== Segment start ==
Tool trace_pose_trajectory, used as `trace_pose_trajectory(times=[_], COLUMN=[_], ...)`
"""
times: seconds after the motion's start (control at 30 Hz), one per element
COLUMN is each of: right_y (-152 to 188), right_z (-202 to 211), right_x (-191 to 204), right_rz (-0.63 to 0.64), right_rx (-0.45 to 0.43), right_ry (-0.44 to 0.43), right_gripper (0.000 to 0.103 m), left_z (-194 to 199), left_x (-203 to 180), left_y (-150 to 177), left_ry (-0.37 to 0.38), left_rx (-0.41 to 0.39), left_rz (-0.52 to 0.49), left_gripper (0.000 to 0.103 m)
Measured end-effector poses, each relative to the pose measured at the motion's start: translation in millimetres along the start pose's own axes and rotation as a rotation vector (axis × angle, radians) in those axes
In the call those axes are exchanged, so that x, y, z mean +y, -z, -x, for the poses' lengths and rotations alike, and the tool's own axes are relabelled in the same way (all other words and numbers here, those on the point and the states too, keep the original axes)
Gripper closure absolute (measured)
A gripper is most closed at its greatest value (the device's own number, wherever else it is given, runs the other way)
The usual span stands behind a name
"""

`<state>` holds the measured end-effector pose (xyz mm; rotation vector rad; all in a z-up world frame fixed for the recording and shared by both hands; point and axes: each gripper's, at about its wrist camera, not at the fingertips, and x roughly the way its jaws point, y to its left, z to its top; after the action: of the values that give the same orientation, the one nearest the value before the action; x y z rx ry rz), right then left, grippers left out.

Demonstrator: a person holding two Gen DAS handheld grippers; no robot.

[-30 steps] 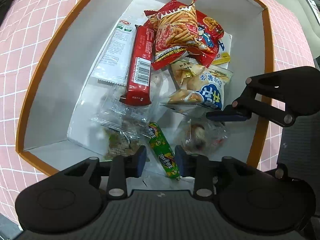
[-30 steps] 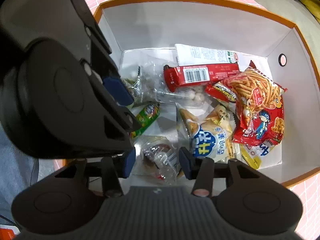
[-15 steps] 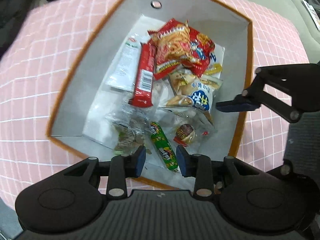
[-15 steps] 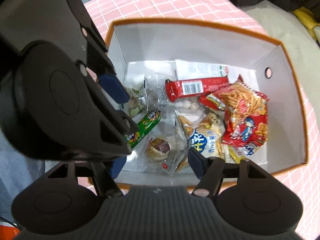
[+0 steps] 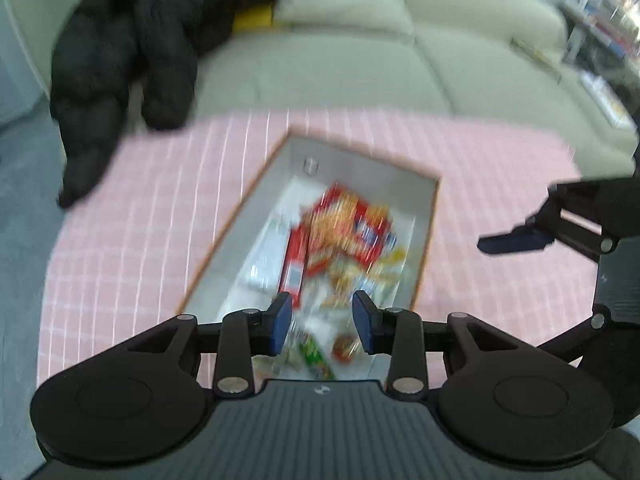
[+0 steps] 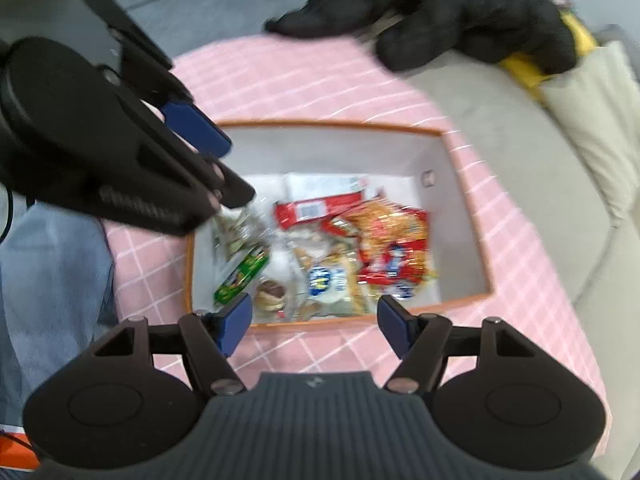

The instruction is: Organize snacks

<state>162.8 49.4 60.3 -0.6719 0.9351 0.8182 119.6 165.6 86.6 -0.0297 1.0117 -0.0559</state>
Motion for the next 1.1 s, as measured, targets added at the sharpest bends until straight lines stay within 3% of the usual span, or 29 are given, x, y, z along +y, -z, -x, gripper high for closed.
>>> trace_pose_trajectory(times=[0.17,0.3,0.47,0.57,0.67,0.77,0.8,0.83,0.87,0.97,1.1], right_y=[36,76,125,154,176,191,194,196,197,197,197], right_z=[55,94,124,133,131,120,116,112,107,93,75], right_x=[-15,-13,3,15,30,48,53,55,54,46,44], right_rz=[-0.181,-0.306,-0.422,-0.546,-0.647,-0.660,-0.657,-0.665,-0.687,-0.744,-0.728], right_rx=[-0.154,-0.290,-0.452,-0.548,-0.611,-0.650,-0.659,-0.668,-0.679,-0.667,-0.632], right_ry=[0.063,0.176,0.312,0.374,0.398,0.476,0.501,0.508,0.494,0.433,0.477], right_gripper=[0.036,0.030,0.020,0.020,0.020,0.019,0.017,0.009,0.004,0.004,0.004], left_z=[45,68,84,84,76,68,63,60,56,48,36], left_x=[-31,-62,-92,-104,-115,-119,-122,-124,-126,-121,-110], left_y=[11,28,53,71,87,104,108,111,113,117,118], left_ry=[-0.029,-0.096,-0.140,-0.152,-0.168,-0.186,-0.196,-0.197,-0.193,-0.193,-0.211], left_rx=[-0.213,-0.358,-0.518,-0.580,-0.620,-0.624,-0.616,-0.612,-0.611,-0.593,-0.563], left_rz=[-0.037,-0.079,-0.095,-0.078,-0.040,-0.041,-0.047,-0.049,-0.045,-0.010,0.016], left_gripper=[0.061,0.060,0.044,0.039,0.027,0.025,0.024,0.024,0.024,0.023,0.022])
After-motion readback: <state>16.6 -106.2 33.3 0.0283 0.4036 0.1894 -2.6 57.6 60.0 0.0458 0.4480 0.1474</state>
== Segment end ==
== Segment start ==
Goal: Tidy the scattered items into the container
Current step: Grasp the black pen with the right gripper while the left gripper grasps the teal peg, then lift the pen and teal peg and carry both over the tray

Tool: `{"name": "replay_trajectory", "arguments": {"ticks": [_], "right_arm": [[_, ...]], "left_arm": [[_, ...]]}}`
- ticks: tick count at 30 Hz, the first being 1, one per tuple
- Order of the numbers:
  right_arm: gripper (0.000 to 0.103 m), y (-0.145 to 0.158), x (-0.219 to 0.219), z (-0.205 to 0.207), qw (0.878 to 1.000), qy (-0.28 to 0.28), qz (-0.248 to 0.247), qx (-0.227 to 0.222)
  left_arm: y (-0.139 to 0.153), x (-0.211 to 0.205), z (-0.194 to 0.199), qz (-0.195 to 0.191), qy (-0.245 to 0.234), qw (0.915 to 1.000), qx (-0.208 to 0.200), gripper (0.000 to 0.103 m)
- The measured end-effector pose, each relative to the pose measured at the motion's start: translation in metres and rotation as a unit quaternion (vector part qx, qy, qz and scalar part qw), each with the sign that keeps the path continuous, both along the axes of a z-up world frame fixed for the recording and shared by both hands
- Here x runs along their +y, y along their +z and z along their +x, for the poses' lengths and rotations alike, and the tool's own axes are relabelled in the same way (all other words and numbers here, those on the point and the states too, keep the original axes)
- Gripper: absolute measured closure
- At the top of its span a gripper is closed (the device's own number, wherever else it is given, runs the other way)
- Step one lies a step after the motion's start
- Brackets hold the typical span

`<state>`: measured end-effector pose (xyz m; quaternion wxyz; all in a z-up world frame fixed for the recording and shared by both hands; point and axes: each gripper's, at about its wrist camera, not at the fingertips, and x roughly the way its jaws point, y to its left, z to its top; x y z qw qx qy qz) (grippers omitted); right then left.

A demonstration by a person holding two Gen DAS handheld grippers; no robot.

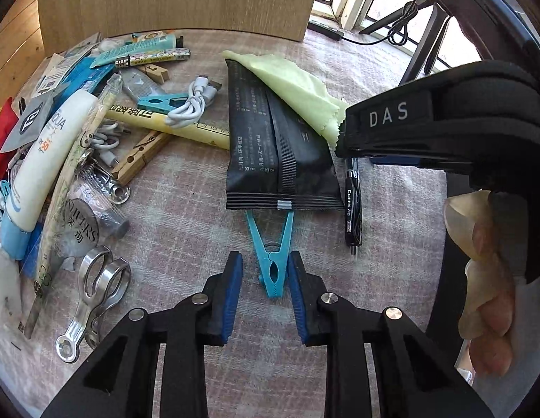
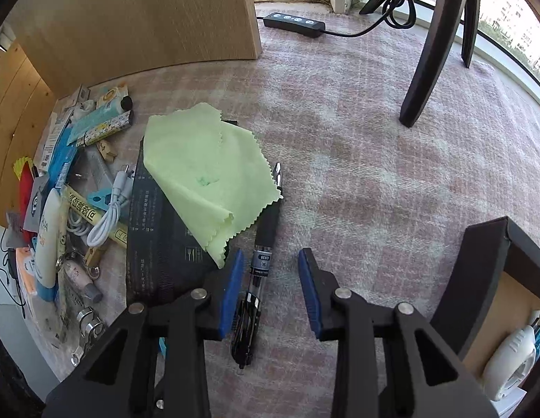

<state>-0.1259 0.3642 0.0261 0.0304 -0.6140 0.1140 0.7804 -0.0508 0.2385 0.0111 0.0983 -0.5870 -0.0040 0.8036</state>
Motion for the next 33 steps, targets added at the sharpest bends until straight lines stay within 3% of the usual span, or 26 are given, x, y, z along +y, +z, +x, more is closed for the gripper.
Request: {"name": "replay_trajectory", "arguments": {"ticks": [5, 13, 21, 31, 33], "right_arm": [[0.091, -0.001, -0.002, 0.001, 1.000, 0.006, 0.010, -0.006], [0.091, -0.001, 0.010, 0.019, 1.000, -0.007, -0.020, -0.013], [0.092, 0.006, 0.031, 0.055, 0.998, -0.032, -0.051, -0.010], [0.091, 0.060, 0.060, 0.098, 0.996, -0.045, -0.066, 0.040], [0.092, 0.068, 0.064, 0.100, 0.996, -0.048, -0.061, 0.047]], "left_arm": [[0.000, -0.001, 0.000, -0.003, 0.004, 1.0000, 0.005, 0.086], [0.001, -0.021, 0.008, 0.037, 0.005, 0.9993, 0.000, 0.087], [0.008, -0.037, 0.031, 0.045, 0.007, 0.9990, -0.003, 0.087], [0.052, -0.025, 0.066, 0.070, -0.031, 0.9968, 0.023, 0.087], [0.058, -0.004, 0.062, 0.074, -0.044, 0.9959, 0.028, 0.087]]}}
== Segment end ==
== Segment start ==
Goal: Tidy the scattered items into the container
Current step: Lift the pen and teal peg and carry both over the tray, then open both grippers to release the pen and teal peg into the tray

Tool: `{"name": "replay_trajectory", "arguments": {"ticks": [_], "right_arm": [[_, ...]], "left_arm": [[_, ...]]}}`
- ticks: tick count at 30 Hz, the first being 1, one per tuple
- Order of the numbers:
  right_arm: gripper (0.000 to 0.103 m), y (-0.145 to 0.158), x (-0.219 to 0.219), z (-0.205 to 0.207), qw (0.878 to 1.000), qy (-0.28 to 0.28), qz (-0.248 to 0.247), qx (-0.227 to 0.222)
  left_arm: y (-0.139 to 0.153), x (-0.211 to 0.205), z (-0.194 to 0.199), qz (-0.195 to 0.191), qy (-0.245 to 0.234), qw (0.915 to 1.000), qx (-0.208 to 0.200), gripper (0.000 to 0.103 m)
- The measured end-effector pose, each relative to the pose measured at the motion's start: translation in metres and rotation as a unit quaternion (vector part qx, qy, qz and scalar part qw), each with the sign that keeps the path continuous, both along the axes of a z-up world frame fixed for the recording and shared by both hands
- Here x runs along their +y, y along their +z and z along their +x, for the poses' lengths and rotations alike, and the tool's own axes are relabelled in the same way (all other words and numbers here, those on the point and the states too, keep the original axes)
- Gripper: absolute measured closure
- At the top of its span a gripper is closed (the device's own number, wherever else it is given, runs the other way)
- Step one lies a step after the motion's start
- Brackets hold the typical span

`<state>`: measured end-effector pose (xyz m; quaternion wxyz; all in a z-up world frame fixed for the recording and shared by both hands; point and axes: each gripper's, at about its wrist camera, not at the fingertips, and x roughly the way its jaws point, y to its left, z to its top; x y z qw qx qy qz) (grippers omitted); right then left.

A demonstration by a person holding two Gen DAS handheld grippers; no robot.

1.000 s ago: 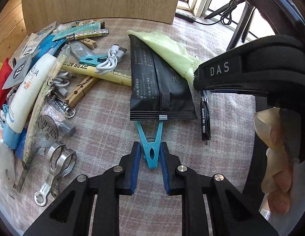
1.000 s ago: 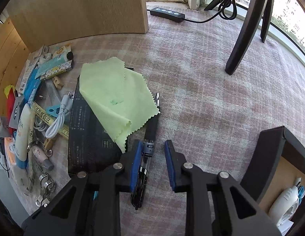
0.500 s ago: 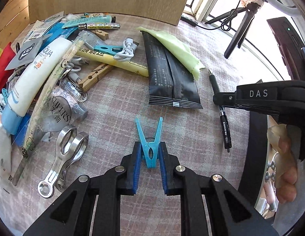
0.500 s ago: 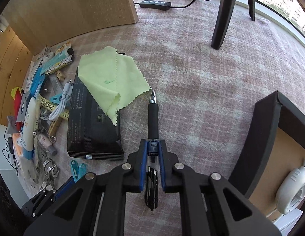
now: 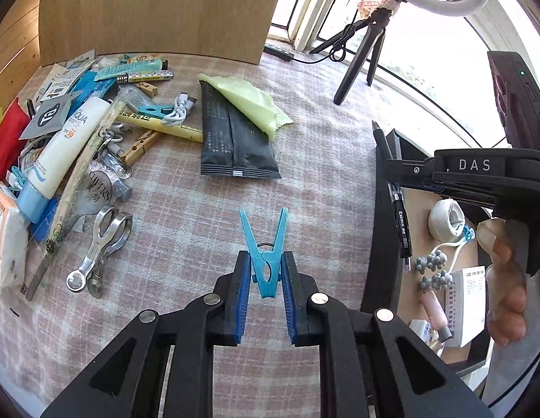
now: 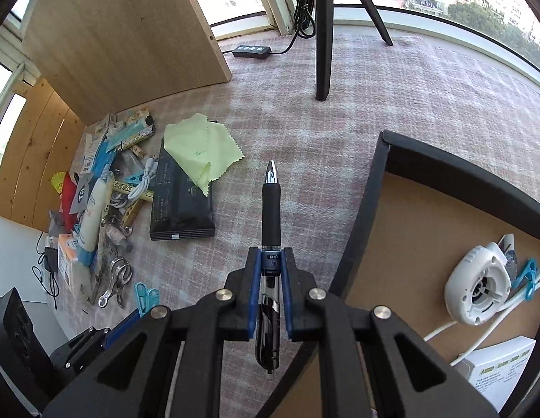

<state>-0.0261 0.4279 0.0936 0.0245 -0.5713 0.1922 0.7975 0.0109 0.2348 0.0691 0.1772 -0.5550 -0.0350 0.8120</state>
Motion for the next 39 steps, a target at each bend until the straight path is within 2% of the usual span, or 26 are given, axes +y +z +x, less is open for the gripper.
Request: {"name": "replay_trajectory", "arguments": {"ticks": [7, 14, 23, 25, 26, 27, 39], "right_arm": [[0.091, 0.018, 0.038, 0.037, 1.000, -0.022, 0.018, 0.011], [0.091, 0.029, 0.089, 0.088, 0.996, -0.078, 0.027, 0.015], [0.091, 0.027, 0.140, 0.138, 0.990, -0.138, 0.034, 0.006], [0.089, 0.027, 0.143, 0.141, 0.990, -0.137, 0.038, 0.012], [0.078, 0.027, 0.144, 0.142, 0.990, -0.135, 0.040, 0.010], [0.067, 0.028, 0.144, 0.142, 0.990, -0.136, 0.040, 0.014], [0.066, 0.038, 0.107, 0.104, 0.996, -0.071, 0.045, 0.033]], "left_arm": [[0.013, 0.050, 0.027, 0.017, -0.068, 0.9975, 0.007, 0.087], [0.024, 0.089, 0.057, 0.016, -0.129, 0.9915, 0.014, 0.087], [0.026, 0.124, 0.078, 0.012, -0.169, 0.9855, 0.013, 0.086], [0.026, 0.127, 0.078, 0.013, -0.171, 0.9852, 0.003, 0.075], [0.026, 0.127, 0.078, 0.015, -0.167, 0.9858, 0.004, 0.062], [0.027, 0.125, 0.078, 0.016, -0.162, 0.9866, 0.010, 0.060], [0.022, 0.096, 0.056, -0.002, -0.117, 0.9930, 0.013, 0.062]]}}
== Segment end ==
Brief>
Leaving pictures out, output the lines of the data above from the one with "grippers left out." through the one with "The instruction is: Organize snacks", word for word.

Problem solution>
`<state>` holds the measured end-effector pose (xyz mm; rotation vector rad; all in a z-up world frame fixed for the recording and shared by both hands; point and axes: each gripper's, at about its wrist camera, not at the fingertips, and x roughly the way its jaws point, y to its left, z to its top; after the action: of the values that give the same orientation, the one nearest the value before the action; x y z rx ry rz), right then left, grippers left out.

Demonstrator: a person holding two Gen DAS handheld grippers; no robot.

[-30 steps] 
[-30 steps] 
[-15 steps] 
[-15 steps] 
[+0 steps] 
[+0 steps] 

The instruction is: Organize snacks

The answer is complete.